Source data
▬▬▬

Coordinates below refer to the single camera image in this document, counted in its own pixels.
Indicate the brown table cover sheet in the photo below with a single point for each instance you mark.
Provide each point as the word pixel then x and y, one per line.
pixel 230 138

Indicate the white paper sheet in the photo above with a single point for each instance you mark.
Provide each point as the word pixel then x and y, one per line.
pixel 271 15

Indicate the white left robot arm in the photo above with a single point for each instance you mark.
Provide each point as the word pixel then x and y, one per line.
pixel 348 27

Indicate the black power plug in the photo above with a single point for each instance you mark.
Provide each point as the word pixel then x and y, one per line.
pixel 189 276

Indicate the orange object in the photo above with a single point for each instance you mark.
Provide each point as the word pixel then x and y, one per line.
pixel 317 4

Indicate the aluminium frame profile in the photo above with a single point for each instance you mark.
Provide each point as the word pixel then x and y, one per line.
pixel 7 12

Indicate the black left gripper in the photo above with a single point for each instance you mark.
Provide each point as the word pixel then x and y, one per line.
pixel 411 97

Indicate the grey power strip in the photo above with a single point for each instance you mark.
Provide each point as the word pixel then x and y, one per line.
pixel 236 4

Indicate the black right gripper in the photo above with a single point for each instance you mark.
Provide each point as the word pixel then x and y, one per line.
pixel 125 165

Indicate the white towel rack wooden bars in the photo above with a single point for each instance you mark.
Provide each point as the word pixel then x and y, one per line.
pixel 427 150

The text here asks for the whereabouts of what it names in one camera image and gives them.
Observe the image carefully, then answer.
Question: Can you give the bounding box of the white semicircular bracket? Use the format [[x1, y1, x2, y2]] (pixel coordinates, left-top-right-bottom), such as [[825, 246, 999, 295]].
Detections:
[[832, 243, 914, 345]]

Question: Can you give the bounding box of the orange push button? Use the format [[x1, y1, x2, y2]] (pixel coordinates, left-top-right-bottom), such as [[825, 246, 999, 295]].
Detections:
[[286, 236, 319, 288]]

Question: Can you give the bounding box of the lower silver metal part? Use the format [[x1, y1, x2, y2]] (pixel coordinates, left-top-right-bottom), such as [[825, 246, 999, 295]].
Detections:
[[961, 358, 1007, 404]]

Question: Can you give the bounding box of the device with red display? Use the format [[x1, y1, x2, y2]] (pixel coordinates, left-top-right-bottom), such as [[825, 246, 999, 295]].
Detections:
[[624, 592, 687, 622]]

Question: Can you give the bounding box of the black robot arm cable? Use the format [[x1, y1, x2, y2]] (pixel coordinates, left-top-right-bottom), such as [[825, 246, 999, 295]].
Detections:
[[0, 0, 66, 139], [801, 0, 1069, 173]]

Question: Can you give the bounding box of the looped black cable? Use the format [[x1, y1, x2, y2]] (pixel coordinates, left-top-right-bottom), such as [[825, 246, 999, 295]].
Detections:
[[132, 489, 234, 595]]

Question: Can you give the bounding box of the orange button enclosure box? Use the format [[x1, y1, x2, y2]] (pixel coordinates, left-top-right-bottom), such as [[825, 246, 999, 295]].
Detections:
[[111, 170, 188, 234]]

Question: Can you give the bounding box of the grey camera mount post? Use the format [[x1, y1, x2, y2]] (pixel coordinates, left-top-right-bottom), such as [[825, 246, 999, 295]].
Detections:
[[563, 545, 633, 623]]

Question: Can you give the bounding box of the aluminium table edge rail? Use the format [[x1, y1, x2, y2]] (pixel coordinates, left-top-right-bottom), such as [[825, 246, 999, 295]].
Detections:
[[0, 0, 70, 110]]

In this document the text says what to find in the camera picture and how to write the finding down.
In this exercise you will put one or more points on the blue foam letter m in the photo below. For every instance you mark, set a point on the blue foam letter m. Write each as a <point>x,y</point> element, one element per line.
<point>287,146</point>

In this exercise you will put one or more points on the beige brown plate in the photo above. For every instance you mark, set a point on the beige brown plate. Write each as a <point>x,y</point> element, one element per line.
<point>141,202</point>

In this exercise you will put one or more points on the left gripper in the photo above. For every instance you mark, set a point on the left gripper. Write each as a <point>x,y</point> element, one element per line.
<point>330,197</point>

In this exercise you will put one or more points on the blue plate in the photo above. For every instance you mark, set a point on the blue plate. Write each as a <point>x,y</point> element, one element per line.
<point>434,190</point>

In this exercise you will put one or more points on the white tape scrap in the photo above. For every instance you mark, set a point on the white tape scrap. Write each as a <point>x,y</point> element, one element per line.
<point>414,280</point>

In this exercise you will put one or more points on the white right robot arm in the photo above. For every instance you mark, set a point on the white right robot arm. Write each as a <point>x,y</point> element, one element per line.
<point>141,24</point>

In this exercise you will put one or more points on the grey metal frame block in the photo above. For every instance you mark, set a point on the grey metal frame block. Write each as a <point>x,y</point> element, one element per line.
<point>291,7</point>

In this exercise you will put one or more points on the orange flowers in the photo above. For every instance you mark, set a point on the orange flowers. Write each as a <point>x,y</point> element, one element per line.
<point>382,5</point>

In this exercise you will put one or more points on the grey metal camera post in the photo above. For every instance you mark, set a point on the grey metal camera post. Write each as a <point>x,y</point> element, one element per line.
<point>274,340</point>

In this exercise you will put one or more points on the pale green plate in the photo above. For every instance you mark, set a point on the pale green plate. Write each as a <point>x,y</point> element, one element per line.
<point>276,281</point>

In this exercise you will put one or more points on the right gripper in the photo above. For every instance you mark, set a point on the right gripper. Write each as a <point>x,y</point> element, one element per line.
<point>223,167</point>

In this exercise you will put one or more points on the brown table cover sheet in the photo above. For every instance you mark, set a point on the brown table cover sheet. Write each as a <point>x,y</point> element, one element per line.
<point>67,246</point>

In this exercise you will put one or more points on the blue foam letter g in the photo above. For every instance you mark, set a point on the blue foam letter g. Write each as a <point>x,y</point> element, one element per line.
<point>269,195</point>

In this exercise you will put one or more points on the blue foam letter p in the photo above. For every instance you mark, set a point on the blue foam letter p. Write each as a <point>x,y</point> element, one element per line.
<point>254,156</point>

▬▬▬

Please transcribe exactly the lines above from the line that has "green plate in" up to and including the line that has "<point>223,167</point>"; no other line belongs in the answer.

In this exercise you will put one or more points on the pale green plate in the photo above. For every instance you mark, set a point on the pale green plate. Write each as a <point>x,y</point> element, one element per line.
<point>276,281</point>

In this exercise you will put one or more points on the right gripper in the photo above. For every instance you mark, set a point on the right gripper. Write each as a <point>x,y</point> element, one element per line.
<point>223,167</point>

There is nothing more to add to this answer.